• Given data:
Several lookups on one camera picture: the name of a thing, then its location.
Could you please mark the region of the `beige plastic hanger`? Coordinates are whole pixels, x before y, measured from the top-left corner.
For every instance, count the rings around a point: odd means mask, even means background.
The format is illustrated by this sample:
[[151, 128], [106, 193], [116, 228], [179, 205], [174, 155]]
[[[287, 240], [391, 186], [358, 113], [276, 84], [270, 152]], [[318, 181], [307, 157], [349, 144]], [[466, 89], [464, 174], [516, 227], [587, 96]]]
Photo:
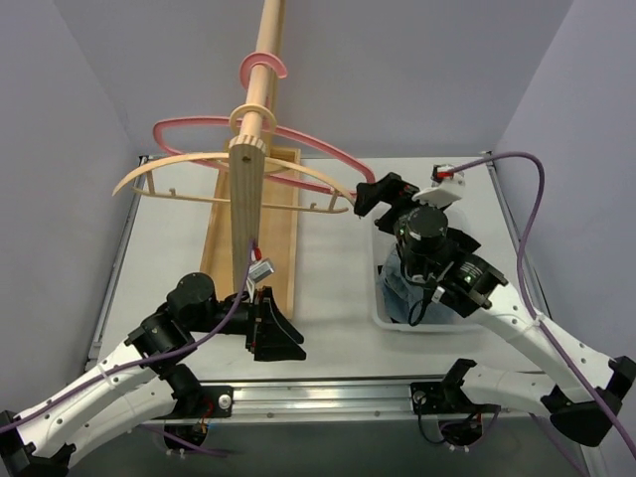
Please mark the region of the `beige plastic hanger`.
[[[304, 167], [294, 161], [284, 161], [272, 155], [268, 138], [261, 138], [261, 117], [258, 114], [246, 113], [237, 136], [229, 141], [227, 148], [217, 152], [168, 153], [166, 157], [149, 161], [128, 173], [115, 186], [113, 192], [118, 193], [127, 184], [143, 176], [146, 187], [134, 188], [133, 192], [147, 197], [170, 199], [178, 201], [228, 204], [239, 213], [253, 215], [262, 208], [289, 210], [296, 212], [307, 211], [319, 214], [342, 214], [347, 210], [338, 209], [339, 199], [349, 204], [355, 203], [356, 193], [348, 190], [335, 179], [313, 169]], [[155, 187], [153, 172], [157, 169], [180, 163], [194, 163], [200, 166], [214, 168], [219, 176], [228, 182], [228, 194], [223, 197], [199, 197], [180, 195], [174, 188], [168, 192], [159, 192]], [[319, 208], [312, 204], [307, 208], [296, 203], [269, 204], [262, 200], [264, 183], [266, 181], [282, 184], [287, 187], [303, 189], [325, 194], [330, 197], [326, 208]]]

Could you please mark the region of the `black skirt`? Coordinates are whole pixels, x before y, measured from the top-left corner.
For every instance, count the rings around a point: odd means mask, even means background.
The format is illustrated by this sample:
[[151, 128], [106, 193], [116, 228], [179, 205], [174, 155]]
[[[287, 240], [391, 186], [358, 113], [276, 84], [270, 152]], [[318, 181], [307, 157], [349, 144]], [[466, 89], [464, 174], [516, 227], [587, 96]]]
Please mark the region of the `black skirt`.
[[481, 247], [481, 243], [478, 240], [460, 229], [448, 228], [446, 237], [453, 241], [464, 253], [473, 253]]

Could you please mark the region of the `light blue denim shirt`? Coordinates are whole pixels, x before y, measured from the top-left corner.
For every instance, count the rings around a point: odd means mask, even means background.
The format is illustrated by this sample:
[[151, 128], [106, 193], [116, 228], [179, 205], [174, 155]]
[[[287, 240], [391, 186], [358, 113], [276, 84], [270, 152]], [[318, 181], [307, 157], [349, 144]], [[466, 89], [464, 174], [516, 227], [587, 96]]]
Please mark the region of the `light blue denim shirt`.
[[[400, 259], [394, 246], [380, 267], [377, 286], [382, 292], [386, 313], [393, 322], [409, 324], [419, 317], [423, 290], [409, 284], [401, 276]], [[419, 325], [450, 325], [455, 321], [453, 310], [442, 304], [431, 303], [426, 307]]]

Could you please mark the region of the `pink plastic hanger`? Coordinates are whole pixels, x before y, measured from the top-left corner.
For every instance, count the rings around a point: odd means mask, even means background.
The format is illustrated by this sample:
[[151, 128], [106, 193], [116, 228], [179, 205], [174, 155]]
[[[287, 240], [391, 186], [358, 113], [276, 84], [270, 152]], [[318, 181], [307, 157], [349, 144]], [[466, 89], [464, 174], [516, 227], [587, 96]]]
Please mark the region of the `pink plastic hanger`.
[[[267, 52], [252, 52], [242, 60], [239, 67], [239, 79], [244, 88], [248, 88], [249, 86], [252, 70], [259, 67], [268, 68], [280, 80], [285, 79], [288, 75], [286, 65], [277, 55]], [[369, 183], [376, 180], [374, 172], [363, 162], [354, 158], [351, 154], [346, 153], [336, 146], [314, 136], [286, 126], [278, 125], [276, 117], [268, 108], [268, 105], [269, 97], [266, 98], [265, 105], [257, 104], [255, 110], [247, 109], [247, 103], [245, 103], [240, 107], [237, 107], [230, 116], [184, 116], [163, 119], [153, 126], [153, 138], [156, 144], [165, 152], [178, 154], [178, 151], [169, 146], [163, 137], [163, 133], [166, 129], [185, 127], [189, 125], [226, 126], [232, 130], [234, 136], [237, 136], [240, 132], [244, 115], [246, 113], [254, 113], [261, 117], [261, 138], [279, 136], [285, 139], [290, 139], [338, 159], [348, 167], [351, 167], [361, 173]]]

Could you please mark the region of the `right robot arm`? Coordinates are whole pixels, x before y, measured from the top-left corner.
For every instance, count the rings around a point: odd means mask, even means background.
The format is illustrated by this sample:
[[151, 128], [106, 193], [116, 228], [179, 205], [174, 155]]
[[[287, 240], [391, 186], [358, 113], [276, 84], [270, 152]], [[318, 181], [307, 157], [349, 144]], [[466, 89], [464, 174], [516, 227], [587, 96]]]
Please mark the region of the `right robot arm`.
[[434, 167], [432, 179], [431, 187], [419, 189], [389, 173], [356, 187], [357, 216], [389, 205], [375, 225], [395, 238], [398, 273], [422, 294], [408, 325], [419, 325], [422, 311], [443, 305], [499, 336], [541, 373], [493, 370], [459, 359], [424, 409], [468, 413], [508, 407], [545, 416], [570, 440], [598, 446], [635, 381], [634, 361], [597, 352], [528, 310], [504, 274], [477, 255], [479, 242], [449, 224], [445, 211], [463, 197], [463, 175]]

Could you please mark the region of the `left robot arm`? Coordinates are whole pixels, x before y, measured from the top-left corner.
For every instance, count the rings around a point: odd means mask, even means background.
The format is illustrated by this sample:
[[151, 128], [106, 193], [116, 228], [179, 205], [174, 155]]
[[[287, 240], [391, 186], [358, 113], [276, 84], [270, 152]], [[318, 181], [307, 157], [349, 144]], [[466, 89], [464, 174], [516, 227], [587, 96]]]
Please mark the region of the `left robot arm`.
[[184, 359], [195, 334], [239, 335], [258, 362], [303, 361], [304, 339], [270, 288], [219, 300], [202, 272], [180, 279], [158, 309], [66, 388], [20, 412], [1, 414], [1, 459], [11, 476], [65, 476], [84, 457], [148, 420], [189, 416], [203, 388]]

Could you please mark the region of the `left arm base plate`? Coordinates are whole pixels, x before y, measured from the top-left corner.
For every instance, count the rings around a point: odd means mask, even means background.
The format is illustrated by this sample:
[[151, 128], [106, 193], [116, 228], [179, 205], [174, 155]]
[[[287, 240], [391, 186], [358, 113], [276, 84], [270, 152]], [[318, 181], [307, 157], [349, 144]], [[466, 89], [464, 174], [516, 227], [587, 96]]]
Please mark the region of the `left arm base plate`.
[[233, 413], [234, 388], [227, 385], [202, 386], [179, 397], [173, 410], [164, 417], [161, 429], [190, 444], [201, 446], [215, 419]]

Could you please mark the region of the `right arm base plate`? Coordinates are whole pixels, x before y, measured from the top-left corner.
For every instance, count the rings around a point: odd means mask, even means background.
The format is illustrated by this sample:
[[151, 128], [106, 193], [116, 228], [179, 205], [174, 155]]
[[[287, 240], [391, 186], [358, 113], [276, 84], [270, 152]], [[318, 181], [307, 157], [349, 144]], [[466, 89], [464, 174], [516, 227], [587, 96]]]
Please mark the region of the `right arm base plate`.
[[[442, 391], [441, 382], [414, 382], [409, 385], [412, 412], [423, 440], [432, 446], [445, 446], [449, 451], [468, 453], [484, 439], [497, 421], [501, 408], [494, 404], [453, 403]], [[437, 423], [437, 437], [426, 434], [423, 418], [432, 415], [463, 414]]]

• Work order:
The output has to match the data above line for line, except that pictures are dropped.

• Solved exercise:
Several lookups on one camera picture: the name of a thing, then its location.
Could you please mark the region of the `beige plastic hanger`? Coordinates are whole pixels, x before y, measured from the top-left corner.
For every instance, count the rings around a point: odd means mask, even means background.
The format is illustrated by this sample:
[[151, 128], [106, 193], [116, 228], [179, 205], [174, 155]]
[[[287, 240], [391, 186], [358, 113], [276, 84], [270, 152]], [[318, 181], [307, 157], [349, 144]], [[466, 89], [464, 174], [516, 227], [587, 96]]]
Photo:
Please mark the region of the `beige plastic hanger`.
[[[304, 167], [294, 161], [284, 161], [272, 155], [268, 138], [261, 138], [261, 117], [258, 114], [246, 113], [237, 136], [229, 141], [227, 148], [217, 152], [168, 153], [166, 157], [149, 161], [128, 173], [115, 186], [113, 192], [118, 193], [127, 184], [143, 176], [146, 187], [134, 188], [133, 192], [147, 197], [170, 199], [178, 201], [228, 204], [239, 213], [253, 215], [262, 208], [289, 210], [296, 212], [307, 211], [319, 214], [342, 214], [347, 210], [338, 209], [339, 199], [349, 204], [355, 203], [356, 193], [348, 190], [335, 179], [313, 169]], [[155, 187], [153, 172], [157, 169], [180, 163], [194, 163], [200, 166], [214, 168], [219, 176], [228, 182], [228, 194], [223, 197], [199, 197], [180, 195], [174, 188], [168, 192], [159, 192]], [[319, 208], [312, 204], [307, 208], [296, 203], [269, 204], [262, 200], [264, 183], [266, 181], [282, 184], [287, 187], [303, 189], [325, 194], [330, 197], [326, 208]]]

Could you please mark the region of the `black skirt`? Coordinates are whole pixels, x before y, measured from the top-left corner.
For every instance, count the rings around a point: odd means mask, even means background.
The format is illustrated by this sample:
[[151, 128], [106, 193], [116, 228], [179, 205], [174, 155]]
[[[287, 240], [391, 186], [358, 113], [276, 84], [270, 152]], [[318, 181], [307, 157], [349, 144]], [[466, 89], [464, 174], [516, 227], [587, 96]]]
Please mark the region of the `black skirt`.
[[481, 247], [481, 243], [478, 240], [460, 229], [448, 228], [446, 237], [453, 241], [464, 253], [473, 253]]

Could you please mark the region of the `light blue denim shirt`? Coordinates are whole pixels, x before y, measured from the top-left corner.
For every instance, count the rings around a point: odd means mask, even means background.
The format is illustrated by this sample:
[[151, 128], [106, 193], [116, 228], [179, 205], [174, 155]]
[[[287, 240], [391, 186], [358, 113], [276, 84], [270, 152]], [[318, 181], [307, 157], [349, 144]], [[466, 89], [464, 174], [516, 227], [587, 96]]]
Please mark the region of the `light blue denim shirt`.
[[[400, 259], [394, 246], [380, 267], [377, 286], [382, 292], [386, 313], [393, 322], [409, 324], [419, 317], [423, 290], [409, 284], [401, 276]], [[419, 325], [450, 325], [455, 321], [453, 310], [442, 304], [431, 303], [426, 307]]]

Could you please mark the region of the `pink plastic hanger`? Coordinates are whole pixels, x before y, measured from the top-left corner.
For every instance, count the rings around a point: odd means mask, even means background.
The format is illustrated by this sample:
[[151, 128], [106, 193], [116, 228], [179, 205], [174, 155]]
[[[287, 240], [391, 186], [358, 113], [276, 84], [270, 152]], [[318, 181], [307, 157], [349, 144]], [[466, 89], [464, 174], [516, 227], [587, 96]]]
Please mark the region of the `pink plastic hanger`.
[[[267, 52], [252, 52], [242, 60], [239, 67], [239, 79], [244, 88], [248, 88], [249, 86], [252, 70], [259, 67], [268, 68], [280, 80], [285, 79], [288, 75], [286, 65], [277, 55]], [[369, 183], [376, 180], [374, 172], [363, 162], [354, 158], [351, 154], [346, 153], [336, 146], [314, 136], [286, 126], [278, 125], [276, 117], [268, 108], [268, 105], [269, 97], [266, 98], [265, 105], [257, 104], [255, 110], [247, 109], [247, 103], [245, 103], [240, 107], [237, 107], [230, 116], [184, 116], [163, 119], [153, 126], [153, 138], [156, 144], [165, 152], [178, 154], [178, 151], [169, 146], [163, 137], [163, 133], [166, 129], [185, 127], [189, 125], [226, 126], [232, 130], [234, 136], [237, 136], [240, 132], [244, 115], [246, 113], [254, 113], [261, 117], [261, 138], [279, 136], [285, 139], [290, 139], [338, 159], [348, 167], [351, 167], [361, 173]]]

Could you please mark the region of the `right robot arm`? Coordinates are whole pixels, x before y, measured from the top-left corner.
For every instance, count the rings around a point: odd means mask, even means background.
The format is illustrated by this sample:
[[151, 128], [106, 193], [116, 228], [179, 205], [174, 155]]
[[[287, 240], [391, 186], [358, 113], [276, 84], [270, 152]], [[318, 181], [307, 157], [349, 144]], [[466, 89], [464, 174], [516, 227], [587, 96]]]
Please mark the region of the `right robot arm`.
[[434, 167], [432, 179], [431, 187], [419, 189], [389, 173], [356, 187], [357, 216], [389, 205], [375, 225], [395, 238], [398, 273], [422, 294], [408, 325], [419, 325], [422, 311], [443, 305], [499, 336], [541, 373], [493, 370], [459, 359], [424, 409], [468, 413], [508, 407], [545, 416], [570, 440], [598, 446], [635, 381], [634, 361], [597, 352], [528, 310], [504, 274], [477, 255], [479, 242], [449, 224], [445, 211], [463, 197], [463, 175]]

Could you please mark the region of the `left robot arm`? Coordinates are whole pixels, x before y, measured from the top-left corner.
For every instance, count the rings around a point: odd means mask, even means background.
The format is illustrated by this sample:
[[151, 128], [106, 193], [116, 228], [179, 205], [174, 155]]
[[[287, 240], [391, 186], [358, 113], [276, 84], [270, 152]], [[318, 181], [307, 157], [349, 144]], [[466, 89], [464, 174], [516, 227], [587, 96]]]
Please mark the region of the `left robot arm`.
[[184, 359], [195, 334], [239, 335], [258, 362], [303, 361], [304, 339], [270, 288], [219, 300], [202, 272], [180, 279], [158, 309], [66, 388], [20, 412], [1, 414], [1, 459], [11, 476], [65, 476], [84, 457], [148, 420], [189, 416], [203, 388]]

Could you please mark the region of the `left arm base plate`? Coordinates are whole pixels, x before y, measured from the top-left corner.
For every instance, count the rings around a point: odd means mask, even means background.
The format is illustrated by this sample:
[[151, 128], [106, 193], [116, 228], [179, 205], [174, 155]]
[[[287, 240], [391, 186], [358, 113], [276, 84], [270, 152]], [[318, 181], [307, 157], [349, 144]], [[466, 89], [464, 174], [516, 227], [587, 96]]]
Please mark the region of the `left arm base plate`.
[[233, 413], [234, 388], [227, 385], [202, 386], [179, 397], [173, 410], [164, 417], [161, 429], [190, 444], [201, 446], [215, 419]]

Could you please mark the region of the `right arm base plate`? Coordinates are whole pixels, x before y, measured from the top-left corner.
For every instance, count the rings around a point: odd means mask, even means background.
The format is illustrated by this sample:
[[151, 128], [106, 193], [116, 228], [179, 205], [174, 155]]
[[[287, 240], [391, 186], [358, 113], [276, 84], [270, 152]], [[318, 181], [307, 157], [349, 144]], [[466, 89], [464, 174], [516, 227], [587, 96]]]
Please mark the region of the `right arm base plate`.
[[[442, 391], [441, 382], [414, 382], [409, 385], [412, 412], [423, 440], [432, 446], [445, 446], [449, 451], [468, 453], [484, 439], [497, 421], [501, 408], [494, 404], [453, 403]], [[437, 423], [437, 437], [426, 434], [423, 418], [432, 415], [463, 414]]]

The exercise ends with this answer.